The full listing is needed, transcribed word for word.
--------------------
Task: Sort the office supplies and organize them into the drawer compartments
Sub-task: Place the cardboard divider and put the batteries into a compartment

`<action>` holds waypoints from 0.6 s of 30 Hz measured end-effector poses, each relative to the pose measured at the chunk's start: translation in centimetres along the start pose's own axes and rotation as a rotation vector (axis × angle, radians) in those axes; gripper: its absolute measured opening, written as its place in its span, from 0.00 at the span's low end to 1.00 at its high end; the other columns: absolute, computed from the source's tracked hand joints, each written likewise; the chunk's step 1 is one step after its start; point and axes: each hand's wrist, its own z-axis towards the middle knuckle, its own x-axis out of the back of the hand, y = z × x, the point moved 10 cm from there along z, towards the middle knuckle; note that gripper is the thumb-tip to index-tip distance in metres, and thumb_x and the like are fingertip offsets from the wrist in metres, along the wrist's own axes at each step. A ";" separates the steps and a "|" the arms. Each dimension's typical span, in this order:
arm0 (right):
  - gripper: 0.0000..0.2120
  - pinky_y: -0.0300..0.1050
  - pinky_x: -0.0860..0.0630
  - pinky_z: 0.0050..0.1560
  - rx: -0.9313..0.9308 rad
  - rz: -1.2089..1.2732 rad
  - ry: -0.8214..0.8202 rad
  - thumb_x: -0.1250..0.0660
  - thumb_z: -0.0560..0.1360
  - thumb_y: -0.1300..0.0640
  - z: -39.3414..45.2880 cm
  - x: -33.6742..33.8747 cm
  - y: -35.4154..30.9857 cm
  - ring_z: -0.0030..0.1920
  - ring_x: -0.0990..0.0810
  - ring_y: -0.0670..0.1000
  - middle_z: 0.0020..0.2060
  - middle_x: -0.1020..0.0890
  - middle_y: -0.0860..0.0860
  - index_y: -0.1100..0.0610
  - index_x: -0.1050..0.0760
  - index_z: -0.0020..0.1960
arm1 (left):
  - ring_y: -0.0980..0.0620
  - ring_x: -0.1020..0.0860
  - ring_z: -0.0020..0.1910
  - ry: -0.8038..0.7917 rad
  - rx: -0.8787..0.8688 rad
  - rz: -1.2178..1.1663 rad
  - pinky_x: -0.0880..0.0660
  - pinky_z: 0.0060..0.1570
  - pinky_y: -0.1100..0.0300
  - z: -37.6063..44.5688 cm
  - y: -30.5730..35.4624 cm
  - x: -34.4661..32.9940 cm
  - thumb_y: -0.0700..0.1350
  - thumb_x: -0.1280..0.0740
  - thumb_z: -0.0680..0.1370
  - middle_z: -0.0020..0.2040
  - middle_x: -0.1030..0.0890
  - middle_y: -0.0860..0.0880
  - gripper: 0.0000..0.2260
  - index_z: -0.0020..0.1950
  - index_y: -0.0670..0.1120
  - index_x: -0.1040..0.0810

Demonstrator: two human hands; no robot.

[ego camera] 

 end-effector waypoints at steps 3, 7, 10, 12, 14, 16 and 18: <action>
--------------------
**Result of this exercise**
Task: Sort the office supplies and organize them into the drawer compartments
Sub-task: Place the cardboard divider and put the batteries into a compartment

`<action>` holds waypoints from 0.6 s of 30 Hz measured end-effector poses, each relative to the pose measured at the chunk's start: translation in centimetres along the start pose's own axes and rotation as a rotation vector (axis × angle, radians) in those axes; gripper: its absolute measured opening, written as its place in its span, from 0.00 at the span's low end to 1.00 at its high end; the other columns: absolute, computed from the source's tracked hand joints, each written likewise; the chunk's step 1 is one step after its start; point and axes: each hand's wrist, its own z-axis towards the middle knuckle, its own x-axis out of the back of the hand, y = z × x, the point moved 10 cm from there along z, towards the middle knuckle; note that gripper is the thumb-tip to index-tip distance in metres, and thumb_x and the like are fingertip offsets from the wrist in metres, along the wrist's own axes at each step. A ";" separates the steps and a "|" the arms. Each dimension's typical span, in this order:
arm0 (right):
  - gripper: 0.0000..0.2120
  - pinky_y: -0.0300..0.1050
  - pinky_x: -0.0860..0.0630
  - pinky_z: 0.0050..0.1560
  - rx: -0.9313..0.9308 rad
  - rz: -1.2089..1.2732 rad
  - ry: -0.8214..0.8202 rad
  - thumb_x: -0.1250..0.0660
  - thumb_z: -0.0560..0.1360
  - thumb_y: -0.1300..0.0640
  - z: -39.3414..45.2880 cm
  - x: -33.6742..33.8747 cm
  - y: -35.4154..30.9857 cm
  - ring_z: -0.0030..0.1920
  - ring_x: -0.0990..0.0810
  - ring_y: -0.0670..0.1000
  - middle_z: 0.0020..0.2060
  - middle_x: -0.1020..0.0890
  - middle_y: -0.0860..0.0860
  - index_y: -0.1100..0.0610
  - index_x: -0.1050..0.0760
  - index_z: -0.0020..0.1960
arm1 (left):
  - ring_y: -0.0980..0.0620
  - ring_x: -0.1020..0.0860
  - ring_z: -0.0020..0.1910
  - ry: -0.8038..0.7917 rad
  - rx: -0.8787..0.8688 rad
  - rz: -1.2178..1.1663 rad
  - pinky_x: -0.0880..0.0660
  - pinky_z: 0.0060..0.1570
  - pinky_y: -0.1100..0.0300
  - z: -37.6063..44.5688 cm
  - y: -30.5730..35.4624 cm
  - x: -34.4661..32.9940 cm
  - thumb_y: -0.0700..0.1350
  - thumb_x: -0.1280..0.0740
  - thumb_z: -0.0680..0.1370
  - middle_z: -0.0020..0.2040
  - middle_x: -0.1030..0.0890
  - middle_y: -0.0860..0.0880
  - gripper: 0.0000..0.2260
  - index_z: -0.0020..0.1950
  - index_y: -0.0670..0.1120
  - index_x: -0.1040..0.0810

Demonstrator: two human hands; no robot.

[ego camera] 

 end-effector waypoints at steps 3, 7, 10, 12, 14, 16 and 18: <action>

No further answer is expected.